En un estudio dado a la estampa por la Academia Dominicana de la Historia y National Geographic (5 de julio 2016, Diario Libre) se expone la idea de que el 49% de los dominicanos tiene ancestros africanos, en el 39% prevalece la herencia biológica europea y que sobrevive un 4% del ADN mitocondrial indígena.
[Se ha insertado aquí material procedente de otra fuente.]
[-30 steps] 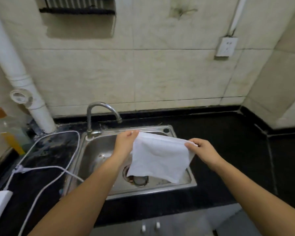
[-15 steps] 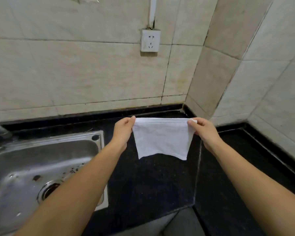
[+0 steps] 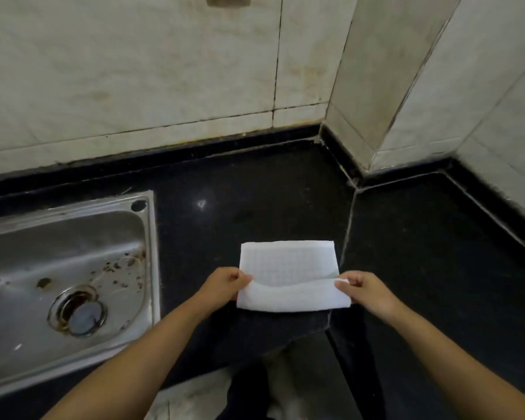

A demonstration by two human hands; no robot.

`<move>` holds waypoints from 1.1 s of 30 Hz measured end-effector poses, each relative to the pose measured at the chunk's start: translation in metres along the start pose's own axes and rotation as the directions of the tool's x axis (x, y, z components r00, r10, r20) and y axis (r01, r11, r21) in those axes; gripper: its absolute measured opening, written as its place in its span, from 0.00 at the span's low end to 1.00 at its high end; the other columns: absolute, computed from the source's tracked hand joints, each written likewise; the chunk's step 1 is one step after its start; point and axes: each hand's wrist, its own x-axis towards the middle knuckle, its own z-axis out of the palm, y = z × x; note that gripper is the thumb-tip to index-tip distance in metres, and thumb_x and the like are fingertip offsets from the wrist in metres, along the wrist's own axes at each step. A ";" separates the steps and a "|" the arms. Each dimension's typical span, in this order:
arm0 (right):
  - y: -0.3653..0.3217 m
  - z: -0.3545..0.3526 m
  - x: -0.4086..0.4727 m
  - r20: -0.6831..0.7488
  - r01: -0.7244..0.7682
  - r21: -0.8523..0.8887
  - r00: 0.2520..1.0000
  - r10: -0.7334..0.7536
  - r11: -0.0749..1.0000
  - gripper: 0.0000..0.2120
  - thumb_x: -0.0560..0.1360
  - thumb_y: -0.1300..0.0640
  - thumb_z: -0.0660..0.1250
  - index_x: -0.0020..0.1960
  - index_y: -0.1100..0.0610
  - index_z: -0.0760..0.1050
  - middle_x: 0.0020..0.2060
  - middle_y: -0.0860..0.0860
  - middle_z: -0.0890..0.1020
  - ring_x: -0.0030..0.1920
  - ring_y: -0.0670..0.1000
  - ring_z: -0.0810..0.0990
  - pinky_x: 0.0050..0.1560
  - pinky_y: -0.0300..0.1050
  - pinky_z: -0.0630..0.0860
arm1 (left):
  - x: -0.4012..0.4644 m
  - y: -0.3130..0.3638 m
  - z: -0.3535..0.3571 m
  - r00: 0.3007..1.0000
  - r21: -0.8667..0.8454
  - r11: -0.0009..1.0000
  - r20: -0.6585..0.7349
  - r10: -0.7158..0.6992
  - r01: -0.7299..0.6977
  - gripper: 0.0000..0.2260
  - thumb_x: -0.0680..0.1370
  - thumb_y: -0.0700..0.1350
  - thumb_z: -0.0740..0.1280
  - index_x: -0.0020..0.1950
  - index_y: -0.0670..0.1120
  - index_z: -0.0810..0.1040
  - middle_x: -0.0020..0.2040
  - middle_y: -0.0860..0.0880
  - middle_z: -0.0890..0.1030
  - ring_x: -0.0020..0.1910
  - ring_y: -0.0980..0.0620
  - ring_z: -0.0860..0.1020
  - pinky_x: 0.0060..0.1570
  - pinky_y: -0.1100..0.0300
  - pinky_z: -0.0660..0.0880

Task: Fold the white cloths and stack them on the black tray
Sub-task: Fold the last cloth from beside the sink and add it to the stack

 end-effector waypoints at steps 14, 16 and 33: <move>-0.033 0.018 0.092 -0.368 -0.127 -0.359 0.930 -0.016 0.925 0.07 0.77 0.56 0.61 0.50 0.56 0.77 0.51 0.54 0.77 0.50 0.53 0.77 0.55 0.49 0.73 | 0.082 0.006 0.003 0.870 0.630 0.774 -0.345 0.351 -0.063 0.07 0.78 0.52 0.62 0.48 0.49 0.76 0.49 0.51 0.74 0.50 0.52 0.71 0.53 0.57 0.67; -0.036 0.023 0.092 -0.395 -0.153 -0.518 0.916 -0.077 0.842 0.09 0.77 0.57 0.60 0.54 0.54 0.76 0.54 0.53 0.76 0.56 0.54 0.74 0.60 0.51 0.70 | 0.081 0.002 0.007 0.863 0.623 0.781 -0.369 0.345 -0.046 0.09 0.77 0.53 0.64 0.51 0.49 0.73 0.51 0.51 0.74 0.52 0.51 0.71 0.53 0.58 0.65; -0.149 0.139 0.128 0.292 0.252 -0.868 0.956 0.028 0.428 0.20 0.77 0.55 0.64 0.67 0.57 0.67 0.62 0.56 0.74 0.62 0.57 0.74 0.63 0.54 0.69 | 0.020 -0.012 0.029 0.877 0.721 0.676 -0.414 0.244 0.153 0.29 0.69 0.64 0.69 0.62 0.47 0.74 0.59 0.48 0.76 0.56 0.49 0.76 0.50 0.55 0.73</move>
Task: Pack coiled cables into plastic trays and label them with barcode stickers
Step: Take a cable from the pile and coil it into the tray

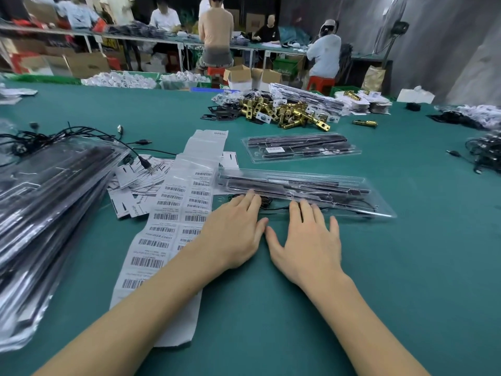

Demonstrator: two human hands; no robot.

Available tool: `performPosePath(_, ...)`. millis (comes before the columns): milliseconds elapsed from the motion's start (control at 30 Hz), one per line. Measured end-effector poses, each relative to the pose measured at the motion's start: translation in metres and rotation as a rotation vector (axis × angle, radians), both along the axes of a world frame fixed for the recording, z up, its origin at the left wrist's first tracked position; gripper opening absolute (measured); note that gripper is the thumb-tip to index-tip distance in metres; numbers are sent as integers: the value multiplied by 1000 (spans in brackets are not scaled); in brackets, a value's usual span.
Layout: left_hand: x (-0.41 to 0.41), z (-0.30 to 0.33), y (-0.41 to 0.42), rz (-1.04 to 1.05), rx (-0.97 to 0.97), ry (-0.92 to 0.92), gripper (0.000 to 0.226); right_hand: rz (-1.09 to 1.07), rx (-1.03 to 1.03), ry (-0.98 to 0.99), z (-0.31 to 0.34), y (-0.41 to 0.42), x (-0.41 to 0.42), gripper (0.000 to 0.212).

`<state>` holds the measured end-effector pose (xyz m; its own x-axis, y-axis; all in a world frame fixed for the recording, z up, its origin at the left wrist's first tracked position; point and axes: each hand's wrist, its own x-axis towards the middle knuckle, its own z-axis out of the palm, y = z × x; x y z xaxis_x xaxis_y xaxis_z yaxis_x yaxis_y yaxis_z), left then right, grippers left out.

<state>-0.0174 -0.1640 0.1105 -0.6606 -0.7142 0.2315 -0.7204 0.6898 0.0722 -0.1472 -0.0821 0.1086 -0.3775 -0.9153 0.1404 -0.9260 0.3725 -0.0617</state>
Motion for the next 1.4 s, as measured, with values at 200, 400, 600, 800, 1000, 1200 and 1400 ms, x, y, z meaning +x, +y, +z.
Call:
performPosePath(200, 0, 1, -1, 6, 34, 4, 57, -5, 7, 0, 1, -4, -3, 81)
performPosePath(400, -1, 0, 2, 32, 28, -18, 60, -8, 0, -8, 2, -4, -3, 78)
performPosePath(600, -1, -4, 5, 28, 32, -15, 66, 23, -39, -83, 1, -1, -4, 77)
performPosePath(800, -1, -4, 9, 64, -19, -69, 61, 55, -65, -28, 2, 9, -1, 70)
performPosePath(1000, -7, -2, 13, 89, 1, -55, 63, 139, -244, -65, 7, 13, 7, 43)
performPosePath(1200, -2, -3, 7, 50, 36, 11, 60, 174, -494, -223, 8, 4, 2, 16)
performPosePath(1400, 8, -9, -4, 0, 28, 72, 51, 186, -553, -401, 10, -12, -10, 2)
Desde luego, estos datos no cambiarán, la mentalidad de los dominicanos ni tienen un carácter vinculante ni deben llevarnos a vaciar la soberanía nacional de su contenido.

Un país en su conjunto puede hallarse sometido a la ignorancia, desmoralizado por la pobreza y la ausencia de porvenir, envilecido y corrompido por el clientelismo político, desinformado y desorientado por sus medios de comunicación, despreocupado de su propio destino, aceptando como un canalla el aplazamiento de las cuestiones graves y viviendo sin proyecto y sobre todo, perplejo, desconectado de su realidad. Tal es la circunstancia que viven los dominicanos. Sus dirigentes políticos, irresponsables, sienten que el destino de su país no está en sus manos. Que deben colocarlos en las decisiones de los poderes exteriores.

El país, por otra parte, siente que se toman decisiones en la clandestinidad. Se aprueba la prórroga de la Ley de Naturalización, cuyos efectos habían cabalmente concluido. Y sin que opere otra ley semejante, con una medida administrativa del Ministerio de lo Interior. De manera inconstitucional. Ilegal. En la medida en que los medios de comunicación han sido reducidos a la servidumbre, ya por el predominio de la propaganda y la publicidad, ya que los propios periodistas se han transformado en relacionistas públicos de los poderes constituidos, con el objeto de manipular y fabricar una opinión. . Desacreditar a las personas que defienden los intereses de la República Dominicana es una opinión prefabricada que campa por sus respetos en la prensa dominicana . ¿quién podría sustentar la tesis de que la mera declaración contra el propósito de nuestra disolución, nos vuelva reos de las peores degradaciones morales, tal como ha manifestado del Ministro de lo Interior, Ramón Fadul? Sorprende, desde luego, la ceguera del liderazgo político.